En 2016, le Rwanda a augmenté les tarifs sur les vêtements usagés importés de 0,20 $ à 2,50 $ le kilo avec l’intention d’éliminer progressivement les importations.
Les États-Unis, la plus grande source de mitumba pour le Rwanda à l’époque, ont riposté en mettant fin aux privilèges d’exportation en franchise de droits du Rwanda sur le marché américain.
« Au Rwanda, il y a ce que nous appelons la conquête du marché intérieur.
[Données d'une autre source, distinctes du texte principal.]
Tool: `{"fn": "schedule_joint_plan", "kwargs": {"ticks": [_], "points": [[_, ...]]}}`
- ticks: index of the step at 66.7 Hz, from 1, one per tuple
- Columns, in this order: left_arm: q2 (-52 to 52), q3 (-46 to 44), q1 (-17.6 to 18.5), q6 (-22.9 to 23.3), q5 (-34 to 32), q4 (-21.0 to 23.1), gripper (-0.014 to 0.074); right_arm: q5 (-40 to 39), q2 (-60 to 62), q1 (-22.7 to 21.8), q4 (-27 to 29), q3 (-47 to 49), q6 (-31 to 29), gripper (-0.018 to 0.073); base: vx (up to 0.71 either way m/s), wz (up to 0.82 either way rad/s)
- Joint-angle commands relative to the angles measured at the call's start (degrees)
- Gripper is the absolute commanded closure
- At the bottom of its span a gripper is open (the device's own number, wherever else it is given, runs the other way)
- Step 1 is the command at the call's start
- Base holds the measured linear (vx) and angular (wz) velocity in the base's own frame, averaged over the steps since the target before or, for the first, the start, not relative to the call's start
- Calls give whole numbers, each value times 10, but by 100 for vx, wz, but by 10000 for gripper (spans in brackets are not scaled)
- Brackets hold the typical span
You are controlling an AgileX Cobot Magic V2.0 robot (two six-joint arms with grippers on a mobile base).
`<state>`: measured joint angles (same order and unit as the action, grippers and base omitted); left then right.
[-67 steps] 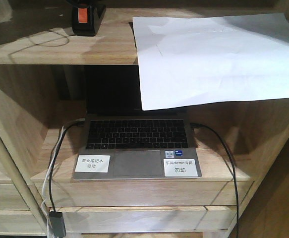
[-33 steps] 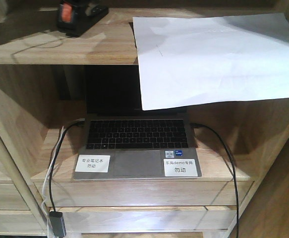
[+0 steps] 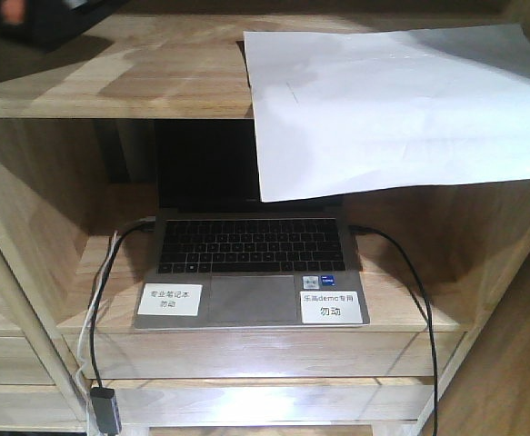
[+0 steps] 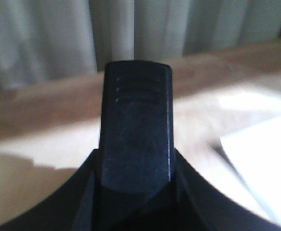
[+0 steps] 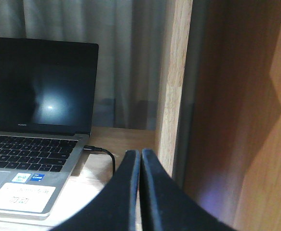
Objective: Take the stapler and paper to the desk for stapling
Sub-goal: 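Grasp the black stapler with the left gripper and lift it off, then reach the right gripper toward the white paper sheet's edge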
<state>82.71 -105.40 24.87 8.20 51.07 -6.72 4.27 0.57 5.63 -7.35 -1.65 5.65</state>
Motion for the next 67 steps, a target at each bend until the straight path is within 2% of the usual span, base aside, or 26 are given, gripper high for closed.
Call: {"fn": "schedule_joint_plan", "kwargs": {"ticks": [1, 12, 43, 57, 67], "points": [[-89, 55, 1, -1, -100, -2, 604, -40, 6, -1, -3, -13, -1, 568, 0, 0], [-215, 199, 1, -1, -128, 2, 604, -40, 6, -1, -3, -13, -1, 568, 0, 0], [-548, 557, 1, -1, -149, 26, 603, -40, 6, -1, -3, -13, -1, 568, 0, 0], [-660, 673, 1, -1, -150, 26, 603, -40, 6, -1, -3, -13, -1, 568, 0, 0], [-713, 721, 1, -1, -146, 25, 603, -40, 6, -1, -3, -13, -1, 568, 0, 0]]}}
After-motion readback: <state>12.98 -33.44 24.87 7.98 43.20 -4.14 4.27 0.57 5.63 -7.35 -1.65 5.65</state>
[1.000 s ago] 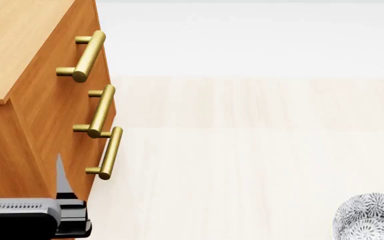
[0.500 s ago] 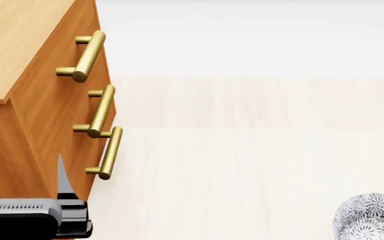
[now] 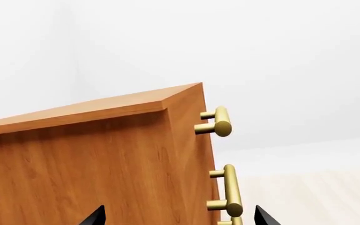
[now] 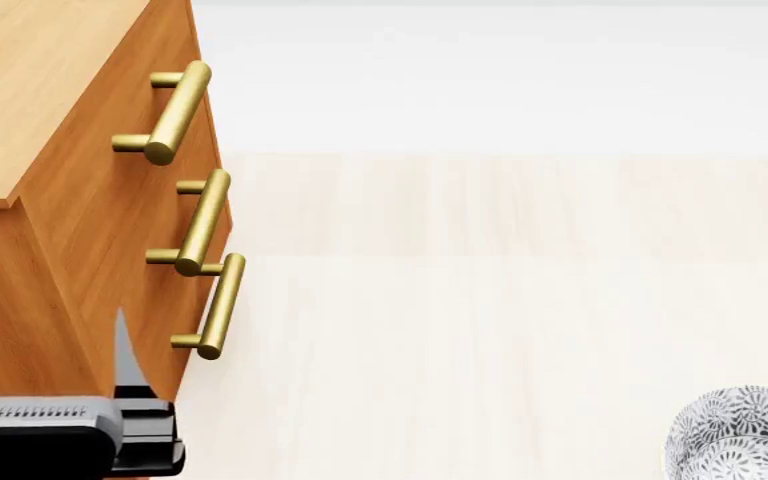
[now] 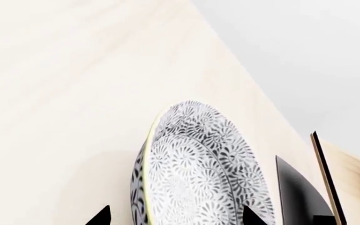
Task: Close the top drawer of the cabinet and put the bowl on top of it.
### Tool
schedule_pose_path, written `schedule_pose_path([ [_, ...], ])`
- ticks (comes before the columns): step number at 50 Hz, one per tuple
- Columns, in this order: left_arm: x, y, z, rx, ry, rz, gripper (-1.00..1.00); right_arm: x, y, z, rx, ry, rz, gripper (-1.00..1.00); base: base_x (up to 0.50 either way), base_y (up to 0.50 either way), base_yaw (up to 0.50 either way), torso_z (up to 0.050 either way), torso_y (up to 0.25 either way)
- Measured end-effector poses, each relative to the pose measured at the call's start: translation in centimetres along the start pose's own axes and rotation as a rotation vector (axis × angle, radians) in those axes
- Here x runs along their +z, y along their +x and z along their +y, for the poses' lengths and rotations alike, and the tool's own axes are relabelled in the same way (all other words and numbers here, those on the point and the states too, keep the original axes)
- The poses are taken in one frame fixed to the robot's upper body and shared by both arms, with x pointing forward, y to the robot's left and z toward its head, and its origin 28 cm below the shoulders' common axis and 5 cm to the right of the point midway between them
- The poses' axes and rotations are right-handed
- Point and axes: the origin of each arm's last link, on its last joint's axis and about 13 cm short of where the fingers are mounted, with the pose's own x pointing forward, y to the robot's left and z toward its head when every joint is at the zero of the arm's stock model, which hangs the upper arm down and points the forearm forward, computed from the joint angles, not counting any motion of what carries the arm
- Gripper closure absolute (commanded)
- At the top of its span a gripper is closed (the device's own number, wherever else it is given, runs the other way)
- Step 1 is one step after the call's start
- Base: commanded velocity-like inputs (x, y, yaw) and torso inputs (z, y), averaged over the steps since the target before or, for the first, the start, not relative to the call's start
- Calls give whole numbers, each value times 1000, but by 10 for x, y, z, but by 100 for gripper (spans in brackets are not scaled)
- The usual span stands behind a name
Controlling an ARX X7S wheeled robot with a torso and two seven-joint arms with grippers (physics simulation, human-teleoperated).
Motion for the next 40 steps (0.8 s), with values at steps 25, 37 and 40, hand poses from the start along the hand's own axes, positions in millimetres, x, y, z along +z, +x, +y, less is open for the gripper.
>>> schedule_pose_path([
  [25, -1, 0, -1, -4, -2, 4, -100, -4, 7, 4, 4, 0, 4, -100, 0, 0, 0, 0, 0],
  [37, -2, 0, -2, -6, -3, 5, -100, -6, 9, 6, 4, 5, 8, -100, 0, 0, 0, 0, 0],
  [40, -2, 0, -2, -7, -2, 5, -100, -7, 10, 6, 4, 5, 9, -100, 0, 0, 0, 0, 0],
])
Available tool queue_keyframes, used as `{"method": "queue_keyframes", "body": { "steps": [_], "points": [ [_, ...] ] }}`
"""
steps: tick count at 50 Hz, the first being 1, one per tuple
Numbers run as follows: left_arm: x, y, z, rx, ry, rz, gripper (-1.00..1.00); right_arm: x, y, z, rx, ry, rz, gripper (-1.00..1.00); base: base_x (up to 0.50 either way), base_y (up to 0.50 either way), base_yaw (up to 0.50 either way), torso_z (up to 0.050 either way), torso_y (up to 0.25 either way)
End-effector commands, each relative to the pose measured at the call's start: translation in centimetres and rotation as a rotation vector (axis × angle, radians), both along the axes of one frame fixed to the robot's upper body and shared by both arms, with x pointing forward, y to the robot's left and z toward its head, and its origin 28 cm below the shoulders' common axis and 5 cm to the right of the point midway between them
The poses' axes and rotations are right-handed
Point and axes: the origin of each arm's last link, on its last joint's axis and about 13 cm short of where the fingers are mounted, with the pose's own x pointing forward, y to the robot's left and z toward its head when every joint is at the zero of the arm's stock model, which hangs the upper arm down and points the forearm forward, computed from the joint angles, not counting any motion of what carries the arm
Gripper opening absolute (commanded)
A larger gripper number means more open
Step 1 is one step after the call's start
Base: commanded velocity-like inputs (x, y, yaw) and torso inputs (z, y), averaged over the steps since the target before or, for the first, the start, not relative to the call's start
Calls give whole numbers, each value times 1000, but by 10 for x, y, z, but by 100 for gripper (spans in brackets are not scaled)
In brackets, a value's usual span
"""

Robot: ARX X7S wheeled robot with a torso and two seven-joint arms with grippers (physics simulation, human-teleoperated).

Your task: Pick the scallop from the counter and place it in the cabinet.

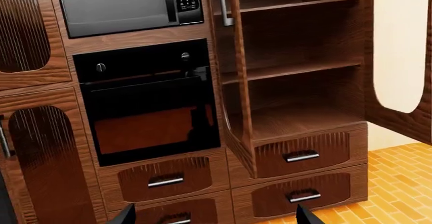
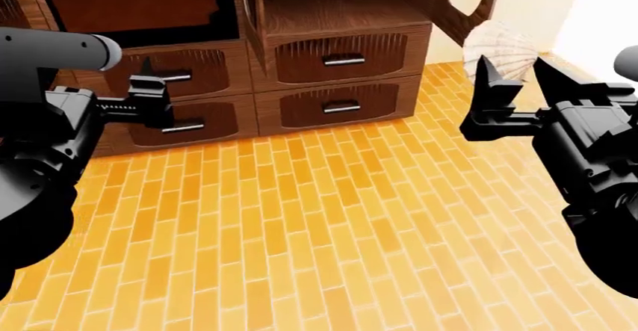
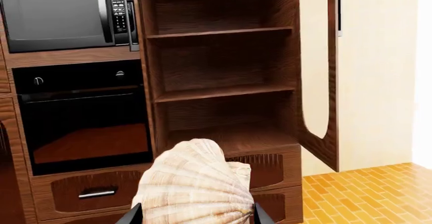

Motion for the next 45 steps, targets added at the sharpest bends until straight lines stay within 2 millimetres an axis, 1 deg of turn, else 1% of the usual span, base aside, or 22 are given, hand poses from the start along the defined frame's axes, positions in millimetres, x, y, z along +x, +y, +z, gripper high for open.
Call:
{"method": "queue_keyframes", "body": {
  "steps": [1, 27, 32, 38, 45],
  "points": [
    [1, 0, 0, -3, 0, 2, 100, 2, -2, -2, 3, -1, -15, -100, 359, -77, 340, 0, 0],
    [1, 0, -2, -4, 10, -4, 100, 2, -3, -6, 27, 10, -29, -100, 446, -77, 207, 0, 1],
    [1, -1, -3, -5, 14, -7, 100, 1, -3, -7, 43, 16, -22, -100, 490, 93, 0, 0, 0],
    [1, 0, -4, -7, 11, -5, 100, 0, -2, -8, -7, -21, -21, -100, 500, -28, 0, 0, 2],
    [-1, 1, -4, -11, 7, -4, 100, 0, -3, -9, -15, -13, -29, -100, 499, -40, 0, 0, 1]
  ]
}}
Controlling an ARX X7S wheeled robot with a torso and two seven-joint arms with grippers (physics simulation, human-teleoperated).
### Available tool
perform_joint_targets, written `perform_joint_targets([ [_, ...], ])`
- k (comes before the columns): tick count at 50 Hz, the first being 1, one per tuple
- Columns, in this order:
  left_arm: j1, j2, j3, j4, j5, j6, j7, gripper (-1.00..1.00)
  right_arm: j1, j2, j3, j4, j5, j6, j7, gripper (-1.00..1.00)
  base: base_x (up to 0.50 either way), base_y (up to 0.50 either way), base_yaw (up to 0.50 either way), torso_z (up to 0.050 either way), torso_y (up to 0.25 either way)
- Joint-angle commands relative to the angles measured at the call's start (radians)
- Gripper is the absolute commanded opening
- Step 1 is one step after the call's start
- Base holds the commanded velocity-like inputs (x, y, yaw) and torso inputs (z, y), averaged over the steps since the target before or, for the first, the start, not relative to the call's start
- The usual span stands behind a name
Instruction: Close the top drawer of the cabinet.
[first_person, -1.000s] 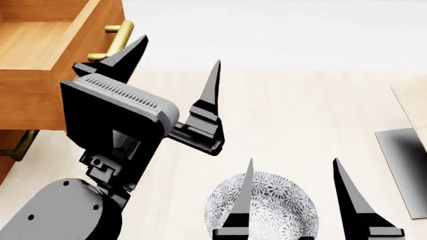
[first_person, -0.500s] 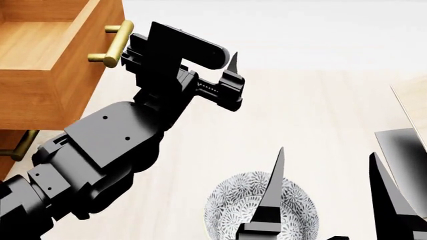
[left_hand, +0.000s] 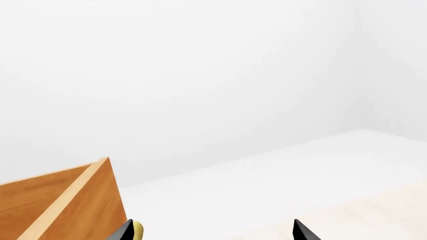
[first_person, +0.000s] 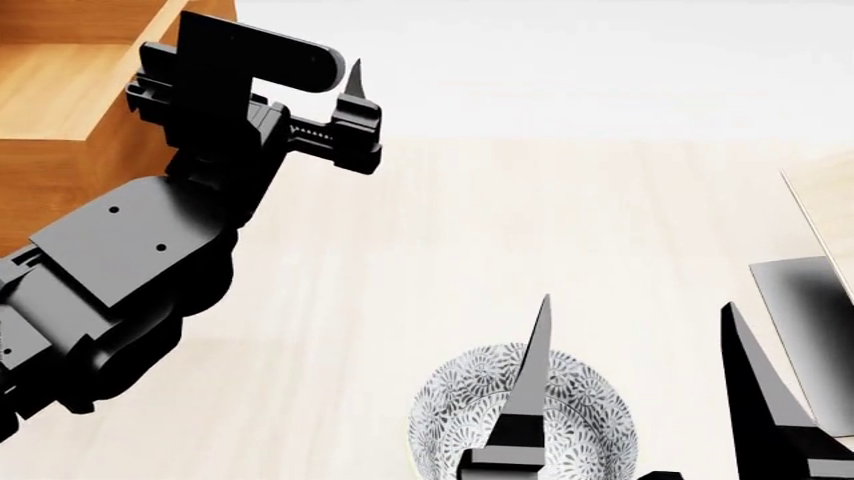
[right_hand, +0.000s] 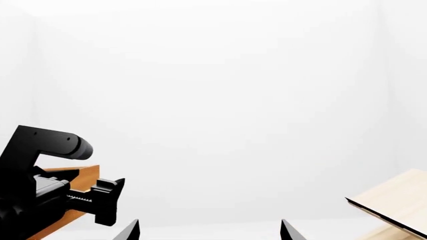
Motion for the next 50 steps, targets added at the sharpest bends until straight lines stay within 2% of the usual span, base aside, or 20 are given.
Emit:
perform_joint_targets([
  [1, 0.016, -0.049, 0.002, 0.017, -0.014, 0.009, -0.026, 1.0, 0.0, 0.007, -0.013, 0.008, 0.001, -0.009, 0.007, 1.0, 0.0, 0.0, 0.0, 0.0, 0.0],
  [14, 0.015, -0.093, -0.006, 0.016, -0.018, 0.0, -0.035, 1.0, 0.006, 0.014, -0.036, 0.019, -0.002, -0.012, 0.015, 1.0, 0.0, 0.0, 0.0, 0.0, 0.0],
  [36, 0.059, -0.213, -0.028, 0.064, -0.036, 0.002, -0.099, 1.0, 0.008, 0.028, -0.048, 0.02, 0.004, -0.018, 0.03, 1.0, 0.0, 0.0, 0.0, 0.0, 0.0],
  [50, 0.058, -0.331, -0.033, 0.142, -0.051, -0.036, -0.157, 1.0, 0.004, 0.033, -0.065, 0.037, 0.001, -0.034, 0.036, 1.0, 0.0, 0.0, 0.0, 0.0, 0.0],
])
C’est une forme de stratégie de substitution des importations mais de manière diplomatique », a déclaré M. Kalisa, un Rwandais. « Ce type d’arrangement fournit des incitations et un soutien aux entreprises textiles pour produire et soutenir le marché local. »
Le Rwanda a bien réussi en termes de promotion de l’industrie légère, en particulier des textiles.
« C’est parce qu’ils ont un certain nombre d’usines travaillant dans les zones économiques spéciales qui produisent les produits qu’ils importaient auparavant », a-t-il expliqué.
Johnson Weru, secrétaire principal au commerce du Kenya, a déclaré que le gouvernement investit progressivement dans les chaînes de valeur et la culture du coton pour soutenir les usines textiles relancées telles que Rivatex à Eldoret et Kicotec à Kitui.
« Nous promouvons également les produits fabriqués localement par le biais de l’initiative Buy Kenya Build Kenya, nous décourageons donc l’utilisation de vêtements d’occasion », a déclaré le PS.
Préoccupations environnementales
Les opposants au mitumba soutiennent que depuis l’introduction des vêtements d’occasion au Kenya, la production de coton a plongé à 7 000 tonnes par an, sur un potentiel de 200 000 tonnes.
Le pays importe au moins 11 000 tonnes de coton des pays voisins pour combler le déficit d’exportation de 20 000 tonnes par an.
De plus, en raison de l’augmentation de la réutilisation en raison des préoccupations environnementales en Occident, la plupart des articles de haute qualité ne parviennent plus en Afrique. En conséquence, l’essentiel des importations aujourd’hui est de la « fast fashion » bon marché chinoise, qui contribue à l’importation de déchets.